今回の事態について、イグバーンとトラストは何度か洩らしていた不可解な言動。
そして、それらを一つに繋げる謎の言葉。
「予言とは…何ですか?」
トラストは暫く沈黙したまま、杖をつき歩き続けていた。
こんな事態に陥っているのに、尚も頑なに口を閉ざすその様子に、それほどの重大性があるのかと察するルイス。
と、トラストは静かに足を止めた。
「確かに…お主には話しておくべきか」
覚悟を決めたようにそう言って、彼はようやくその重い口を開く。
「隣町までの道のりはまだ少しばかりある。

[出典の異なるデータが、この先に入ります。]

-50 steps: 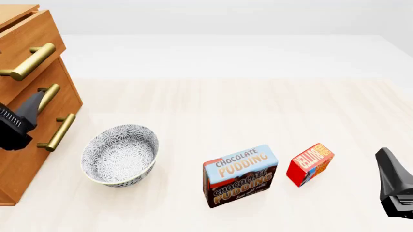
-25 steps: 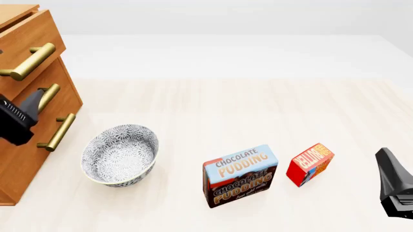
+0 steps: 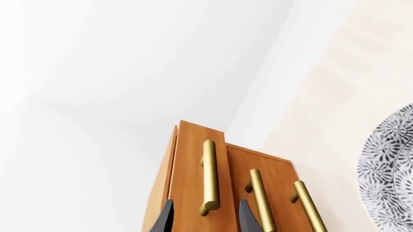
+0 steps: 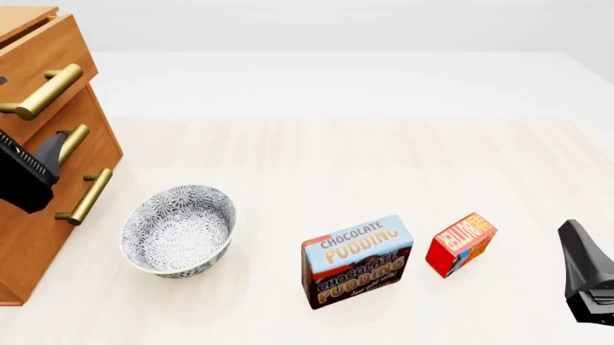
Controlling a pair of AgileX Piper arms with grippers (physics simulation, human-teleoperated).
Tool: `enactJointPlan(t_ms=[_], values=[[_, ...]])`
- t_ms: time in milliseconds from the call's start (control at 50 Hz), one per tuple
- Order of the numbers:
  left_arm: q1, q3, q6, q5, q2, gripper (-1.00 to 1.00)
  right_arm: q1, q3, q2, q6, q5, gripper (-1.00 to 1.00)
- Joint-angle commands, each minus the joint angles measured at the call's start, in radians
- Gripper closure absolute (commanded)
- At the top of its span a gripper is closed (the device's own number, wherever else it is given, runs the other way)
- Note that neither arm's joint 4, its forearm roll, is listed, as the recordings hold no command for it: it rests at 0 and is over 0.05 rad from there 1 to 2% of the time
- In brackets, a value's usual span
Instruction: Put the butter at the back in the top drawer of the cabinet and close it.
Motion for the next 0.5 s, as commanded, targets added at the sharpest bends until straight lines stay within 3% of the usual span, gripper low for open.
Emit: enactJointPlan(t_ms=[20,500], values=[[0.014,0.000,0.006,-0.024,0.024,-1.00,0.000,0.000,0.000,0.000,0.000,-1.00],[0.048,0.005,0.004,-0.014,0.020,-1.00,0.000,0.000,0.000,0.000,0.000,-1.00]])
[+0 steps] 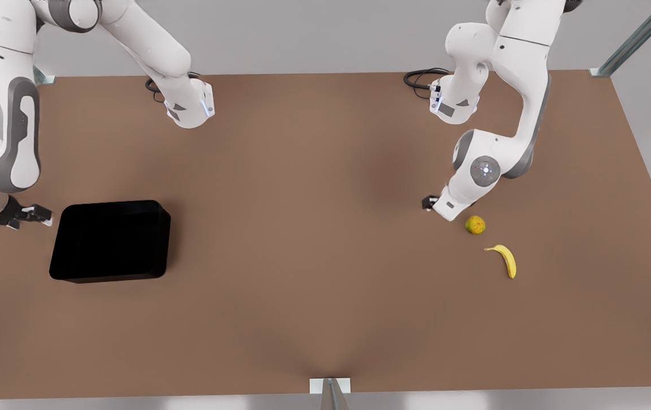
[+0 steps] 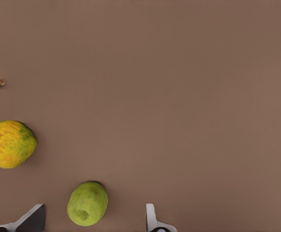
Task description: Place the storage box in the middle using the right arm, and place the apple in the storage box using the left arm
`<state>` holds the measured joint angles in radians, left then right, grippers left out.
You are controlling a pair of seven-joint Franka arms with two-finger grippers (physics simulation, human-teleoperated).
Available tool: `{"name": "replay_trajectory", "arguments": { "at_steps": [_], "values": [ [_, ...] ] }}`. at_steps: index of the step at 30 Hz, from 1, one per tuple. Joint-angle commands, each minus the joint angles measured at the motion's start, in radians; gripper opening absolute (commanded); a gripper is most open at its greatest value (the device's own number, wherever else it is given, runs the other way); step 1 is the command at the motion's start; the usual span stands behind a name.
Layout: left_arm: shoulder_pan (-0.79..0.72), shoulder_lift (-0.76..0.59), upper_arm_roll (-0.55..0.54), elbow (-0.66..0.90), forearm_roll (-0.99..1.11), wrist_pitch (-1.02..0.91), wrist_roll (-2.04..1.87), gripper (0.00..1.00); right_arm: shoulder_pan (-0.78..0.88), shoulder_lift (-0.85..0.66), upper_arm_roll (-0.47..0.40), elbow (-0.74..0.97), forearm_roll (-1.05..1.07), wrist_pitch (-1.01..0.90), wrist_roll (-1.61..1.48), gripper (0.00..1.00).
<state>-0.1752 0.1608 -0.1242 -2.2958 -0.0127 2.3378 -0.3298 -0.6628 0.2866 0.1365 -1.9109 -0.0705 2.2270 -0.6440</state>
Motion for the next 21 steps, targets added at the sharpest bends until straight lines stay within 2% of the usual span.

それまでの道中ではあるが聞いてくれんかの…」
そう言うとトラストは再び歩き出すが、その足並みは先ほどよりもややゆっくりとなったように見える。
合わせるように、ルイスの足もまた自然と遅くなる。
「落日の予言…そして、それにより犯してしまた我らの大罪について…」
予想以上の重大性を示唆した言葉。
ルイスはおもむろに眉を顰め、無意識に指先に力が入る。
と、その手で持っていた包み紙がくしゃりと音を立て、隙間から何かがぽとりと地面に落ちた。
「―――…花?」
落としてしまったそれを拾ったルイス。
それは薄桃色の一輪の生花だった。
ミラ―スと似た髪の色をした、美しい大輪の花。
「確かそれは…ティイジェの花だったかの。どんな環境下でもたくましく咲く気高い花故に、旅人を見守る花とも言われておる…」
恐らく、アークレがお守り代わりにと添えてくれたのだろう。
そんなことを思いながら、ルイスは懐かしいその花を静かに眺めた。
「…この花ってそんな名前だったんですね…初めて教えて貰いましたよ」
そう言うとルイスは苦笑を洩らし、おもむろにハンカチを取り出す。
それでその花を丁寧に挟むと、彼は大事そうに懐へとしまった。
彼方まで草原が続く路の中。
その空の遥か遠くでは、一羽の鳥がその翼を広げ、更に向こうへと飛び去っていった。
鈍色から解き放たれた茜色の彼方―――蒼穹の空へ。
まるで落ちていくように、鳥は飛んでいく。